The $320 billion looks bigger than it spends

Stablecoins are piling up while Bitcoin falls: Know why
Source: Artemis

Artemis counts the total stablecoin supply at $320.5 billion, while $3.8 trillion crossed stablecoin rails in a single day via 1.8 billion transactions. This can be termed a massive figure. The stablecoin pools, like Tether (USDT) and USDC, that would likely migrate to BTC, combined worth $266 billion, have been bleeding for last month. Like the stablecoins, including USDT by 1 percent and USDC by 2.36 percent. The supply that would actually rotate to chase BTC shrunk while the price for Bitcoin was on the fall and that’s not accumulation.

It was also influenced by the additional factors. RLUSD is up 17.68 percent, and this is primarily circulating within XRP. USYC is up 13.81 percent, a Treasury wrapper offering people to get paid in cash. USDe is up 10.53 percent, and there’s a surge in synthetic dollars in DeFi. USDS technically experienced a rise but on the other side, transaction count fell 45 percent. The thing to note is that the supply is there, but no one is using it. The stablecoins growing the most quickly don’t have that strong reason to purchase bitcoin. Those that do have reason to purchase bitcoin are getting smaller.

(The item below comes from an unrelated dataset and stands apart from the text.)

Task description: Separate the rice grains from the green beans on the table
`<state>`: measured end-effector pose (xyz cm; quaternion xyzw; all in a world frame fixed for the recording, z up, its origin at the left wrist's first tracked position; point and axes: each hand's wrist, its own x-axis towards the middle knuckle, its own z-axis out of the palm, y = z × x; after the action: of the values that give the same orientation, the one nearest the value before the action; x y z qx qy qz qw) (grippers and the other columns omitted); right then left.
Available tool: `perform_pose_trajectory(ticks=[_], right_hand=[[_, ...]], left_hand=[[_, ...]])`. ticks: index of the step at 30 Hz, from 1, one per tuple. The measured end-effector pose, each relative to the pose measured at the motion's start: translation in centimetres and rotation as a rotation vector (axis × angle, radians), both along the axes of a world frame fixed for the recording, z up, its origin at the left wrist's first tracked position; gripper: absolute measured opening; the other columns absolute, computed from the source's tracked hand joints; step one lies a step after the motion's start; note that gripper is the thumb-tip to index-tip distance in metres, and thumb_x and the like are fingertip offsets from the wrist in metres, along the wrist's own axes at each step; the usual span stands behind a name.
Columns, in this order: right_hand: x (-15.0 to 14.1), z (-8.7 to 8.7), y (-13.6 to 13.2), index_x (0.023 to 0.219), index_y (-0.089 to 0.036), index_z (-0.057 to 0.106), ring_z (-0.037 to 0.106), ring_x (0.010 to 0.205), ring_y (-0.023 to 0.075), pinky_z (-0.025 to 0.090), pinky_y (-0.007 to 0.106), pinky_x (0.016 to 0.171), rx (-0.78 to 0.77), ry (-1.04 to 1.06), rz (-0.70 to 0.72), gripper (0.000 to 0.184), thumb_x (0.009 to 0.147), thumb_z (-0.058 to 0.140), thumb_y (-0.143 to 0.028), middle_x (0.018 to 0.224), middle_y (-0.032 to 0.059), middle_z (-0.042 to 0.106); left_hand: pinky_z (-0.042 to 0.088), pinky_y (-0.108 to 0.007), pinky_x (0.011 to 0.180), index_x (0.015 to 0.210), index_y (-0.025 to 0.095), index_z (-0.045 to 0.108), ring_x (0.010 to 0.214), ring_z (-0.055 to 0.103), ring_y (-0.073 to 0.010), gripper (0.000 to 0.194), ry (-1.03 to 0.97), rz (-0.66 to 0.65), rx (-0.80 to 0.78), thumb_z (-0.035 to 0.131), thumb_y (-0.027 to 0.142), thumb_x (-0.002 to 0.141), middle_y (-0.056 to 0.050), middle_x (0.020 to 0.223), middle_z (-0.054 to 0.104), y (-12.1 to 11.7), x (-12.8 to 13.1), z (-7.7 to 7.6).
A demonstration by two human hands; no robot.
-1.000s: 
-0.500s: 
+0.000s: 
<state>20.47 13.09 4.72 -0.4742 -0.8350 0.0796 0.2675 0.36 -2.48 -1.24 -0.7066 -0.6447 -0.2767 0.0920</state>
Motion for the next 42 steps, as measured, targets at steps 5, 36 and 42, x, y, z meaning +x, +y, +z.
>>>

USDC moves but USDT settles

The velocity split is making the read sharper. The USDC has transacted $141.2 billion in volume over the time period of 24 hours on less than $78 billion in float. The USDT has transacted $71.2 billion over more than twice the amount of float. Spin the turnover, and the market participants can figure out that USDC is going with 181 percent of float daily while USDT is sitting at around 38 percent of float daily.

There’s a more complex tell in the USDT line. The relative volume has experienced a rise of 16.39 percent over the month despite supply falling by 1 percent. An increasing velocity compared to a decreasing float is indicative of settlement and transactional activity, the dollar circulating from account to account. In addition to this, USDC transaction count increased 30.30 percent over the same window while USDS fell apart, indicative of activity settling into the most liquid, regulated venue.

Appears more of just saving without the trigger of dry powder

The metric assumes that all stablecoins are immediately ready to buy Bitcoin. Much of the supply is earning yield or is domiciled elsewhere, and there is optimism about true capability by a large amount but in this case that is not the intent. The signal that closes that gap is USDT issuance trending back up with price holding.